Recordon Luc · Ständerat · 2011-03-15
Recordon Luc · Ständerat · Waadt · Grüne Fraktion · 2011-03-15
Wortprotokoll
D'emblée, et je le souligne, la commission vous propose, à l'unanimité, d'adopter cette motion. Je crois qu'il importe tout de même de souligner certains points.
D'abord, la cyberguerre, qu'est-ce que c'est? La notion de "guerre", de toute façon, n'est pas extrêmement bien définie; mais, au sens général, il s'agit d'une menée imputable à un Etat et dirigée contre un autre Etat ou par plusieurs Etats contre plusieurs Etats. Dans son acception moderne toutefois, on tend à qualifier de "guerre" des actions qui mettent aussi en présence des groupes non étatiques, par exemple des groupes terroristes, des mouvements de libération ou des éléments de ce genre; donc la notion s'est un peu étendue.
Dans le domaine de la cybernétique, on peut craindre que ce type d'extension de sens mérite d'être pris en considération, c'est-à-dire que des groupes hostiles, et non pas seulement des Etats, voire des groupes hostiles plus ou moins dirigés en sous-main par des Etats, mènent des actions d'une telle ampleur et d'une telle gravité qu'on puisse les qualifier de "cyberguerre". A ce titre, il convient de les distinguer de simples cyberattaques, par exemple menées à titre économique, voire à titre ludique par des pirates qu'on appelle en franglais des "hackers". Je crois que nous devons bien faire la distinction.
En effet, les cyberattaques auxquelles on a pu assister sont restées encore assez limitées. Il y a eu, pour prendre la plus grave connue, celle qui a pour ainsi dire paralysé à un moment donné les réseaux informatiques d'un petit pays comme l'Estonie, qui semble avoir été menée à partir de serveurs qui étaient placés en Russie et qui semble aussi avoir eu pour motivation, pour origine, le mécontentement de tenants de l'ancien système soviétique à l'égard de mesures de "désoviétisation" de l'Estonie. Nous avons aussi subi - il faut le savoir - des attaques qui ne méritent peut-être pas encore le qualificatif d'actions de guerre mais qui sont assez graves et qui ont frappé certains départements de l'administration fédérale, en particulier le Département fédéral des affaires étrangères.

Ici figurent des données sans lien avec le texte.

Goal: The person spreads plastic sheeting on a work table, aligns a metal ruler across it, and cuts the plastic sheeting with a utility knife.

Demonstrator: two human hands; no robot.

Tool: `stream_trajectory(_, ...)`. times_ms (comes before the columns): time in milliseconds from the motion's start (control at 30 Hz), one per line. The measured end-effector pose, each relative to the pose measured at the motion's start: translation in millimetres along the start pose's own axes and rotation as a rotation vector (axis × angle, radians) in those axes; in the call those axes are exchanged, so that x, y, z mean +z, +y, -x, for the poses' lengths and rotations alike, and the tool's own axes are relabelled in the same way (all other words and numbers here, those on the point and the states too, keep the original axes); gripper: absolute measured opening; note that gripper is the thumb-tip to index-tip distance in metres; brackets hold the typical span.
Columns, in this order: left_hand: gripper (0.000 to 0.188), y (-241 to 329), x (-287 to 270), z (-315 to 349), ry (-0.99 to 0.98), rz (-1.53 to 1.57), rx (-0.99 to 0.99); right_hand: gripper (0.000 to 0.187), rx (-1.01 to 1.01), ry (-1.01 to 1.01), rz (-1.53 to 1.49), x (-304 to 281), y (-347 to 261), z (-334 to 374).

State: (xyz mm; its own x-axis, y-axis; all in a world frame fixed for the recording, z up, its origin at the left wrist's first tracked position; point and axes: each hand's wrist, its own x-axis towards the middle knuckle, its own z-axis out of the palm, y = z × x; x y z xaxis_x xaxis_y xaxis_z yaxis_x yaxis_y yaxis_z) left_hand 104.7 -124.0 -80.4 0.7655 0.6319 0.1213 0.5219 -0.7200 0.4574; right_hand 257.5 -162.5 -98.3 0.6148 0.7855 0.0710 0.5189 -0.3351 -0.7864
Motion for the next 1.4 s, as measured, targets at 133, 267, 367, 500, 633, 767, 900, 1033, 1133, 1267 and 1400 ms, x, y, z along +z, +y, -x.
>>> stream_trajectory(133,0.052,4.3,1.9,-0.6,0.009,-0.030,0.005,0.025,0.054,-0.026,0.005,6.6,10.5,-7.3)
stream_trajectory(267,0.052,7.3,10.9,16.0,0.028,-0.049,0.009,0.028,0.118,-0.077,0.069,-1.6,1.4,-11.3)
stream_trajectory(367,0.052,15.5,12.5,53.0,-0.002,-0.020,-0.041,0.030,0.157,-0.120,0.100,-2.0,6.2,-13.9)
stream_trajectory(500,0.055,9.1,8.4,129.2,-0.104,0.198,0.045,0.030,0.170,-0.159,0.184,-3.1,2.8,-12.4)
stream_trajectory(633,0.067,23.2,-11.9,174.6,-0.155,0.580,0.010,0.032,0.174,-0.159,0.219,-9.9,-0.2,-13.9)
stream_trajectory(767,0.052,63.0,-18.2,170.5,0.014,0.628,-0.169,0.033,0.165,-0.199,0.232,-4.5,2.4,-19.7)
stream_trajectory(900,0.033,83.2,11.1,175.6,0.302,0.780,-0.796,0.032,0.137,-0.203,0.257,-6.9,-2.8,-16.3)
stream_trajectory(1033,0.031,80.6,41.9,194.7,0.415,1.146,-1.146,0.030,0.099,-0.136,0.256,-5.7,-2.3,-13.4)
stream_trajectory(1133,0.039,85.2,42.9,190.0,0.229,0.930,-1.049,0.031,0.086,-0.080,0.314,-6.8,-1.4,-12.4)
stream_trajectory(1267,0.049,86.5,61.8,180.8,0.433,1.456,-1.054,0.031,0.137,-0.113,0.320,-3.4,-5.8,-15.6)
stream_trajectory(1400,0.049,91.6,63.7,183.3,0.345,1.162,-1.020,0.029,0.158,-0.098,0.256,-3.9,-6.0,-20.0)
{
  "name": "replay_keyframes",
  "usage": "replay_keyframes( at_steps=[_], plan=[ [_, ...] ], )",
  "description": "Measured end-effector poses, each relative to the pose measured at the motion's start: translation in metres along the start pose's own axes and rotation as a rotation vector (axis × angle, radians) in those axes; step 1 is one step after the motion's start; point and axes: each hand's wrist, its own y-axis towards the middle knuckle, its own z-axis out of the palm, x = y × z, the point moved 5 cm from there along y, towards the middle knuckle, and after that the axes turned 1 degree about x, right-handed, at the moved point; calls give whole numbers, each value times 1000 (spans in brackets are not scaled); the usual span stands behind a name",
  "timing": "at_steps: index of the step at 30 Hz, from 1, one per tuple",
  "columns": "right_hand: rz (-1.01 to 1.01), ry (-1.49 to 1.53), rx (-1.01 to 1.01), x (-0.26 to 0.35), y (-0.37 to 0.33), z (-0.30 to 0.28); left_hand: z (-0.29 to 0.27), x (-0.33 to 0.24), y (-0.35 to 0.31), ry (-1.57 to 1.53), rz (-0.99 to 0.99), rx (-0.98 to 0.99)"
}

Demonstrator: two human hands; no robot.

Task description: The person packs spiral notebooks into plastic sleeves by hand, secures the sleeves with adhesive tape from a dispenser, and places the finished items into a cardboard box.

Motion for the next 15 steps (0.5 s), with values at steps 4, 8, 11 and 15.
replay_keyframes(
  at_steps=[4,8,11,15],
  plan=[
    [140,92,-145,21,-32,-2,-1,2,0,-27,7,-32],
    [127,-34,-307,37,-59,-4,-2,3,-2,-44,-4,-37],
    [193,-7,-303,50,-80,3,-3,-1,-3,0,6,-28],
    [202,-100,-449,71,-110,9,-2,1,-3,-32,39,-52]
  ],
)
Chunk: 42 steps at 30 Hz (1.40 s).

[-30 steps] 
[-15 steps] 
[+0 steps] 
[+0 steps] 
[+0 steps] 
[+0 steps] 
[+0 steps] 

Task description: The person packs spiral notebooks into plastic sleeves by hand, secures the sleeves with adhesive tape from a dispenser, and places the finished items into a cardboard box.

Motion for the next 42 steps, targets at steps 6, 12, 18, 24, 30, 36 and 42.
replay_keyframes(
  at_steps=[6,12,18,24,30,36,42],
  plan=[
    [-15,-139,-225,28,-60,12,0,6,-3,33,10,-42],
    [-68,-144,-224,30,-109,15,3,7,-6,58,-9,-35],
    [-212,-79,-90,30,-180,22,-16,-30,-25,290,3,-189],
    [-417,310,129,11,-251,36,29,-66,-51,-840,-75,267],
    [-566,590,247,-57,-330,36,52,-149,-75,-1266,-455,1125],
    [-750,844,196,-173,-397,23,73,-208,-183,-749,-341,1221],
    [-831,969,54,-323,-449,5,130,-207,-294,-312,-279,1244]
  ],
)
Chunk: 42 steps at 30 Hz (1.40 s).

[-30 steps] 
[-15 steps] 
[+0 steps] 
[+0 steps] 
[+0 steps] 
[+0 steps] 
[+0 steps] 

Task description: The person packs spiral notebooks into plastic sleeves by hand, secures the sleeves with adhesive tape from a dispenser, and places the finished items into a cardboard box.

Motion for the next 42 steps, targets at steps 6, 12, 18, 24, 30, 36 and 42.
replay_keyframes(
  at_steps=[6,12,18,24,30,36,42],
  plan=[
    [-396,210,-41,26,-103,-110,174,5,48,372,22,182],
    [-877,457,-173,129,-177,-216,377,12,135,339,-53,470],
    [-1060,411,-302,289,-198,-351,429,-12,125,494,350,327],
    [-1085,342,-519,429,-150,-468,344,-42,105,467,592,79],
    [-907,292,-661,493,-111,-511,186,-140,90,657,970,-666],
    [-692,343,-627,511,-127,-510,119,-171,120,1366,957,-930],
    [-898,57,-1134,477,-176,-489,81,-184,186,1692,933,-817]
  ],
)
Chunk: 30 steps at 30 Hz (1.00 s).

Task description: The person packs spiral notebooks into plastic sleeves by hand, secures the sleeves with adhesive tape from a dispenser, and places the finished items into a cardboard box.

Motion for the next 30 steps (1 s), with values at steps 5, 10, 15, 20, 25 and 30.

Nous ne sommes donc pas à l'abri, ni par nature, ni du fait de nos prises de position sur le plan politique. Mais ce qui pourrait être véritablement grave, ce serait si des groupes - ou des Etats - qui nous sont hostiles s'en prenaient carrément à des réseaux vitaux pour nous, comme ceux de transport, de communication, d'énergie, en les attaquant par le truchement des télécommunications afin de bloquer leur système de régulation informatique.
Et à ce titre-là, la commission prend le danger très au sérieux. Elle estime que c'est un danger nouveau et d'importance croissante à prendre en considération. Elle reconnaît que le Conseil fédéral a fait un effort et constate qu'il a nommé un responsable. Je ne crois pas qu'elle soit entièrement convaincue que la mesure qui a été prise par le gouvernement, vu l'importance et la gravité du problème, soit encore suffisante.
C'est dans cet esprit que la commission a décidé de vous proposer d'adopter la motion, même si un effort a déjà été fait. Je vous rappelle que la motion vise à ce que le Conseil fédéral crée des bases légales pour prendre des mesures de défense active et passive efficaces pour sauvegarder les réseaux de données qui revêtent une grande importance pour la Suisse et pour les installations suisses.
On soulignera encore ici les notions de défense active et de défense passive. Il faut bien sûr se protéger contre les attaques, mais il peut être nécessaire de lancer des contre-attaques pour paralyser à notre tour ceux qu'on aurait pu identifier - ce qui est toujours très difficile en l'état actuel des connaissances techniques en informatique et en télécommunications - comme nous étant hostiles. On ne doit donc pas non plus exclure une activité offensive.